LYPHOMED, NOT FISONS, PURSUING PCP TREATMENT INDICATION for its aersolized pentamidine product, Lyphomed asserted in a May 23 letter to five members of the Senate Appropriations Committee. "Lyphomed brought aerosolized pentamidine to the point of FDA approval for prevention of PCP [Pneumocystis carinii pneumonia] long before Fisons," Lyphomed President Brian Tambi contended. "In addition, Lyphomed, but not Fisons, has expended considerable sums in developing aerosolized pentamidine for treatment of PCP."

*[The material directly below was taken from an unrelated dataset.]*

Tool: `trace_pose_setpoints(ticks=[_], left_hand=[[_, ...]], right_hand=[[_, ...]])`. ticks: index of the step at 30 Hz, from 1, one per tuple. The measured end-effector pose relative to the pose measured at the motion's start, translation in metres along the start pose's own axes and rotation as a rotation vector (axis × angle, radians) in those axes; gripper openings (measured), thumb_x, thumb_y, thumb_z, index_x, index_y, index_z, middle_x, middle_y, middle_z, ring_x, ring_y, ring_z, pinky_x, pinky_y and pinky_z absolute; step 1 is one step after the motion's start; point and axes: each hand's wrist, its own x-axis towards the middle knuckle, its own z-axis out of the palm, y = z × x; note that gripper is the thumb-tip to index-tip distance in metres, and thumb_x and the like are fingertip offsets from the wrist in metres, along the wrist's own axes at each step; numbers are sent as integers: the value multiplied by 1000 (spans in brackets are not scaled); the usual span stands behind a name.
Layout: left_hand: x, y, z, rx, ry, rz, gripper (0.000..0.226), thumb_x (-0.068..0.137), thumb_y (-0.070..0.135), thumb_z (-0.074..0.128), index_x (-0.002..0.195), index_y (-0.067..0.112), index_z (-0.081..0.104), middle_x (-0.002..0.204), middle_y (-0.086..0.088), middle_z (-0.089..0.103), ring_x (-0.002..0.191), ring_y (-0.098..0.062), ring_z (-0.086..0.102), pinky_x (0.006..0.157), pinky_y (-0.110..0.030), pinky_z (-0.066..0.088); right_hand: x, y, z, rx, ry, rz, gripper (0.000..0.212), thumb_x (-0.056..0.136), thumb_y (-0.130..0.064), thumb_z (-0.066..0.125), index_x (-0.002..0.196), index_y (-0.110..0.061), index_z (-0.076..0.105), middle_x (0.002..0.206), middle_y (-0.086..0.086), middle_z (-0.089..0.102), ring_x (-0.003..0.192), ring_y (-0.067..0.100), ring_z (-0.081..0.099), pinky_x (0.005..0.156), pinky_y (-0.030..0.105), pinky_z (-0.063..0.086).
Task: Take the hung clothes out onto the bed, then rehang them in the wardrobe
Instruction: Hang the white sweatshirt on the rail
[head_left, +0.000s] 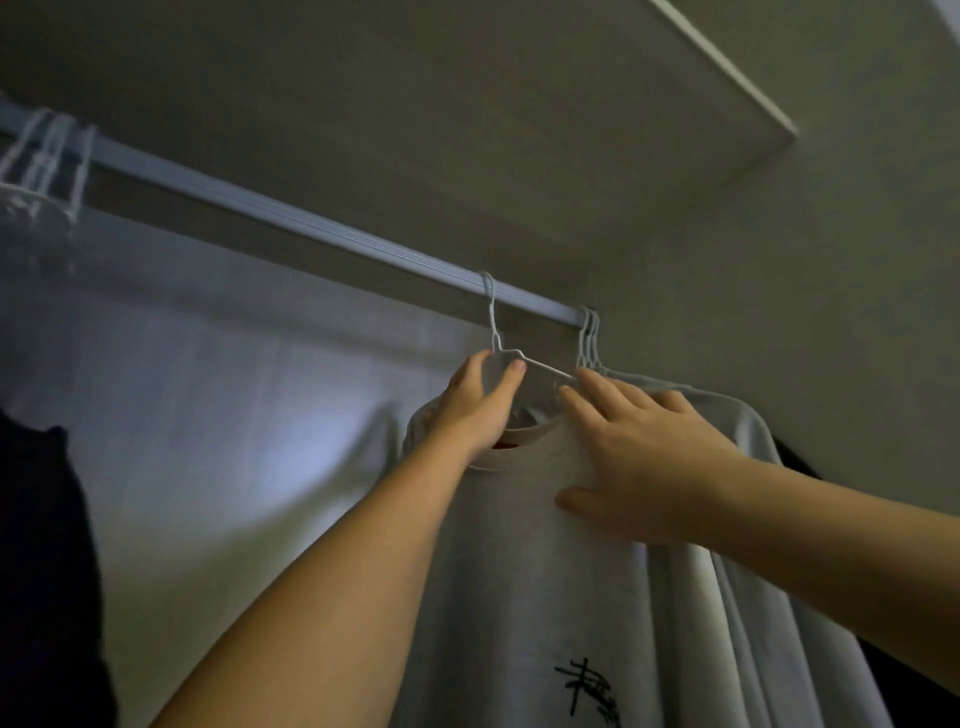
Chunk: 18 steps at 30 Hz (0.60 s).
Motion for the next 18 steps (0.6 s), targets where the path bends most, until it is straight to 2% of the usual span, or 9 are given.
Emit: trace_pose_setpoints(ticks=[2, 5, 8, 11, 14, 18], left_hand=[[3, 7, 23, -44, -45, -10, 72, 83, 82, 36, 144, 44, 32, 153, 5, 43, 137, -25, 43, 113, -50, 32], [11, 14, 58, -122, -102, -32, 94, 63, 94, 31, 144, 46, 30, 151, 3, 46, 137, -29, 43, 113, -51, 32], [23, 17, 88, -143, -151, -46, 105, 56, 97, 28, 147, 45, 28, 153, 0, 43, 139, -30, 41, 114, -51, 31], [33, 14, 114, -146, -166, -44, 105, 56, 98, 28, 145, 44, 32, 149, 1, 48, 136, -27, 44, 115, -49, 30], [41, 9, 133, -152, -141, -39, 102, 54, 101, 27, 143, 49, 33, 146, 2, 51, 133, -27, 48, 112, -50, 34], [44, 5, 140, -143, -112, -27, 101, 55, 101, 26, 143, 52, 30, 150, 2, 47, 136, -27, 44, 112, -51, 35]], right_hand=[[-2, 15, 8, -28, -14, 27, 99, 84, -71, 46, 155, -21, -2, 164, 3, -7, 151, 21, 2, 119, 47, 16], [-6, 39, 19, -98, -20, 52, 100, 83, -71, 46, 155, -19, 1, 164, 3, -3, 151, 20, 4, 119, 46, 15], [-8, 60, 28, -167, -65, 76, 98, 85, -71, 43, 155, -19, 0, 164, 3, -4, 151, 19, -1, 120, 50, 7], [-11, 74, 37, -237, -94, 66, 96, 88, -70, 38, 156, -16, -2, 164, 6, -10, 151, 21, -10, 120, 51, -3], [-13, 79, 44, -265, -55, 41, 95, 89, -71, 31, 156, -13, -1, 163, 9, -10, 151, 23, -10, 121, 47, -5], [-11, 79, 49, -295, -20, 32, 103, 74, -73, 4, 156, -10, 4, 163, 13, -6, 151, 25, -4, 121, 47, -2]])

Tambi linked the firm's grant of exclusivity to its ability to pursue development of pentamidine for treatment of PCP. "We have now made commitments to pay for additional very expensive research to continue the battle against PCP, commitments that rely on the marketing exclusivity, through October of 1991, granted to us by the Orphan Drug Act..."

Tambi's letters were addressed to Sens. Bumpers (D-Ark.), Inouye (D-Hawaii), Burdick (N.D.), Adams (D-Wash.) and Hatfield (R-Ore.) in response to a letter they had cosigned and sent to HHS Secretary Sullivan. The Appropriations Committee members expressed support for Orphan Drug Act amendments that would allow marketing of the aerosolized pentamidine product developed by Fisons/Sloan-Kettering, and they asked Sullivan to explain HHS' opposition to such amendments ("The Pink Sheet" May 14, p. 8).

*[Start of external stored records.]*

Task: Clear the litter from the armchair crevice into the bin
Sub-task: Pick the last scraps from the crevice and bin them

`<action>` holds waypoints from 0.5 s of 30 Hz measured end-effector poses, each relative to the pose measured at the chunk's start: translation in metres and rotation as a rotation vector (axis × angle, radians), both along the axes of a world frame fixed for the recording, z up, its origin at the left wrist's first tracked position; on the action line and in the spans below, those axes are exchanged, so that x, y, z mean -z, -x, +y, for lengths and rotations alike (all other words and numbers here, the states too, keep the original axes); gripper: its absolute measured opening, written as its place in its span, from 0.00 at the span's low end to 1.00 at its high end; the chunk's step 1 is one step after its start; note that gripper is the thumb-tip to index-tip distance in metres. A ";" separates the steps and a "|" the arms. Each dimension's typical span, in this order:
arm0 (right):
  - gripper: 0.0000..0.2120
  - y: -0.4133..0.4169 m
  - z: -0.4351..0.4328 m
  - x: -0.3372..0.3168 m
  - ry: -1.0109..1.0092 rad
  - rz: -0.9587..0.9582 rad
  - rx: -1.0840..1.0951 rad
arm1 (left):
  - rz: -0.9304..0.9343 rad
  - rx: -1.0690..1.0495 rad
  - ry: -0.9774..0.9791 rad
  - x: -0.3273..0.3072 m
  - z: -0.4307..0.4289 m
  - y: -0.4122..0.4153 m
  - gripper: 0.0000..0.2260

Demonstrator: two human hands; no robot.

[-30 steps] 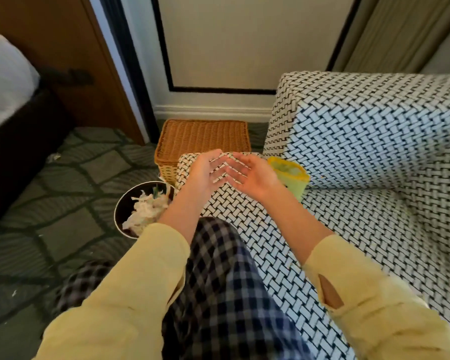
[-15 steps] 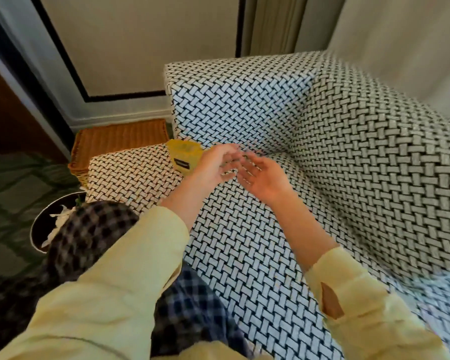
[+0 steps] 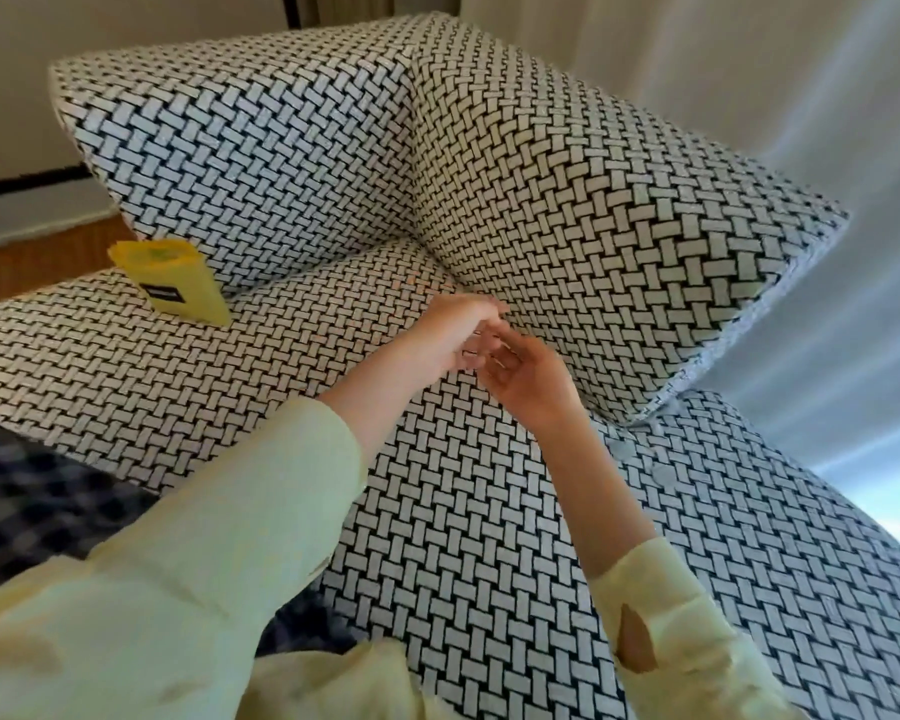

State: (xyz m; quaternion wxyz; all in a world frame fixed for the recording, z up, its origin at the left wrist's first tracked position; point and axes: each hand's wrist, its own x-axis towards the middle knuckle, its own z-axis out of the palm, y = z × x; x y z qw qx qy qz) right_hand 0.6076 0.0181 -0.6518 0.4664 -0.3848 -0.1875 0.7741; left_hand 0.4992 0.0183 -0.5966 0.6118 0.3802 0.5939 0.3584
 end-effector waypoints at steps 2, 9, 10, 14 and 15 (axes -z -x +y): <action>0.12 -0.028 -0.008 0.005 -0.028 -0.102 0.004 | 0.048 0.028 0.013 0.006 -0.001 -0.020 0.10; 0.10 -0.099 -0.037 0.012 -0.131 -0.701 -0.038 | 0.196 0.066 0.053 0.033 -0.011 -0.056 0.11; 0.11 -0.106 -0.040 0.014 -0.149 -0.753 -0.038 | 0.217 0.098 0.056 0.035 -0.015 -0.064 0.11; 0.09 -0.133 -0.049 0.022 -0.215 -0.802 -0.005 | 0.354 0.274 0.008 0.038 -0.022 -0.097 0.09; 0.08 -0.139 -0.051 0.025 -0.209 -0.767 0.008 | 0.408 0.317 -0.019 0.039 -0.022 -0.105 0.09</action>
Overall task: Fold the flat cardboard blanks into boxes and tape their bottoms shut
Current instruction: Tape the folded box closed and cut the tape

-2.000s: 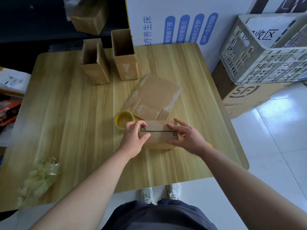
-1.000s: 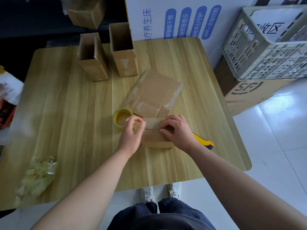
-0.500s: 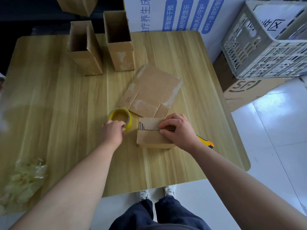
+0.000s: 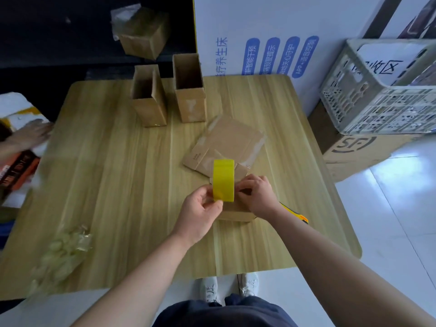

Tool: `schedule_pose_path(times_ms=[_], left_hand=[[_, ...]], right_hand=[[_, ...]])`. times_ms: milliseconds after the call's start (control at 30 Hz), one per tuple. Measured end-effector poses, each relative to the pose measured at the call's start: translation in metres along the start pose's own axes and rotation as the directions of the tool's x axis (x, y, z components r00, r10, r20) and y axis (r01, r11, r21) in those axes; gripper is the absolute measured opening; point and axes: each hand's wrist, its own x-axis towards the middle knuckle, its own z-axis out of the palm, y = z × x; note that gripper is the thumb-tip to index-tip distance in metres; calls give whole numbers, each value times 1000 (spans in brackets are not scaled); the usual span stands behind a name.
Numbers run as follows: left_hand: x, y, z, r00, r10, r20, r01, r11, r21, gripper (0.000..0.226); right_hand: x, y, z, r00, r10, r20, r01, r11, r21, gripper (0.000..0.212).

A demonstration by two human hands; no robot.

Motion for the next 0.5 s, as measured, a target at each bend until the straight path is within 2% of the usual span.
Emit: schedule_pose_path(times_ms=[133, 200, 300, 333, 400, 467, 500], left_hand=[[-3, -6, 9, 999, -21, 39, 19, 999, 39, 30], [-2, -8, 7, 997, 1, 82, -11, 991, 130, 33], [-2, -13, 4, 990, 47, 136, -82, 960, 267, 34], [-1, -15, 3, 986, 71, 148, -116, 939, 323, 31], [0, -14, 2, 978, 82, 190, -155, 898, 411, 22], [0, -13, 0, 975, -1, 223, -89, 914, 395, 26], [-1, -11, -1, 975, -51, 215, -21, 946, 322, 31]], right_hand=[[0, 1, -1, 999, 24, 21, -24, 1000, 0, 21], [0, -3, -7, 995, 62, 76, -68, 995, 75, 24], [0, -5, -9, 985, 72, 157, -81, 996, 48, 41], [1, -5, -9, 985, 87, 147, -92, 996, 22, 39], [2, -3, -8, 989, 113, 90, -115, 993, 17, 24], [3, -1, -5, 994, 99, 46, -101, 994, 33, 19], [4, 1, -4, 995, 88, 38, -89, 996, 25, 18]])
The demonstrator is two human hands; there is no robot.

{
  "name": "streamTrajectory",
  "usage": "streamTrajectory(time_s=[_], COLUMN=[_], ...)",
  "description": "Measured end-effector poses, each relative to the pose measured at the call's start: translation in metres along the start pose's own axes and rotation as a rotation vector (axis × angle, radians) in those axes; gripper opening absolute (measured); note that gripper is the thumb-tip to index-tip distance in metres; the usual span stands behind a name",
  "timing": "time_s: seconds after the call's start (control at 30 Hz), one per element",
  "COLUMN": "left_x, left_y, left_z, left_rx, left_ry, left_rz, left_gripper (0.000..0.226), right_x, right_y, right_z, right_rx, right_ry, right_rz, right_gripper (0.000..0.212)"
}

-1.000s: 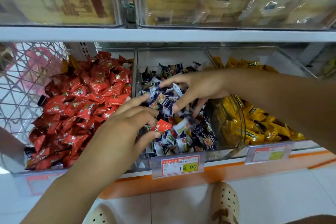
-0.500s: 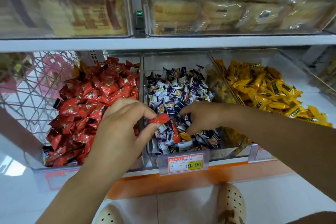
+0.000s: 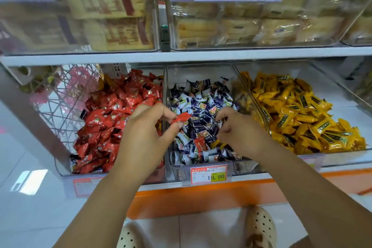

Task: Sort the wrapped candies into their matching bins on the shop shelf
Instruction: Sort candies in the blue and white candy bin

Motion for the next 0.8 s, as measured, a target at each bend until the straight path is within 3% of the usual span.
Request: streamTrajectory(time_s=[0.13, 0.3, 0.4, 0.57, 0.8], left_x=[-0.001, -0.004, -0.002, 0.000, 0.008], left_y=[0.001, 0.002, -0.001, -0.003, -0.001], left_z=[0.001, -0.002, -0.005, -0.007, -0.006], left_rx=[-0.029, -0.080, -0.077, -0.125, -0.224], left_ry=[0.011, 0.122, 0.182, 0.148, 0.283], left_rz=[-0.031, -0.056, -0.085, -0.059, -0.157], left_gripper=[0.017, 0.018, 0.017, 0.043, 0.023], right_x=[-0.008, -0.014, -0.019, -0.019, -0.019], right_y=[0.009, 0.001, -0.002, 0.002, 0.013], right_z=[-0.015, 0.009, 0.018, 0.017, 0.006], right_rx=[0.035, -0.282, -0.326, -0.300, -0.421], right_ry=[-0.023, 0.119, 0.126, 0.066, -0.098], right_rz=[-0.115, -0.208, -0.192, -0.205, -0.147], right_gripper=[0.025, 0.052, 0.041, 0.028, 0.021])
Point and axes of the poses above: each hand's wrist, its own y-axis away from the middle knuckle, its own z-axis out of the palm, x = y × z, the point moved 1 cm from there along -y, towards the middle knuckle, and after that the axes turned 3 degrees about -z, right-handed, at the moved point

Responding to the senators' arguments that PCP patients' treatment costs would be lowered by introduction of a competing product during the market exclusivity period granted under the Orphan Drug Act to the Fujisawa subsidiary, Tambi contended: " The Fisons regimen is not less costly than the Lyphomed regimen."

Fisons' experimental nebulizer and regimen "would actually cost more than the FDA-approved Lyphomed regimen" because the Fisons regimen entails more frequent dosing. Whereas the Lyphomed regimen costs $2,085-$2,930.85 annually -- depending on whether it is administered in a hospital, in a physician's office or at home -- the Fisons regimen would cost $2,627-$4,718 annually, Tambi maintained.

Tambi further argued that the Fisons drug and regimen have not been determined by FDA to be equivalent or superior to the Lyphomed product and that development of Lyphomed's product by researchers from Lyphomed and the University of California at San Francisco predated development of the Fisons product by Memorial Sloan-Kettering researchers. The letter cosigned by the five senators "reflects incomplete information on the issues involved," Tambi said. "Many of the assertions that Fisons has made in its attempts to secure amendment of the Orphan Drug Act are in fact simply wrong," he contended.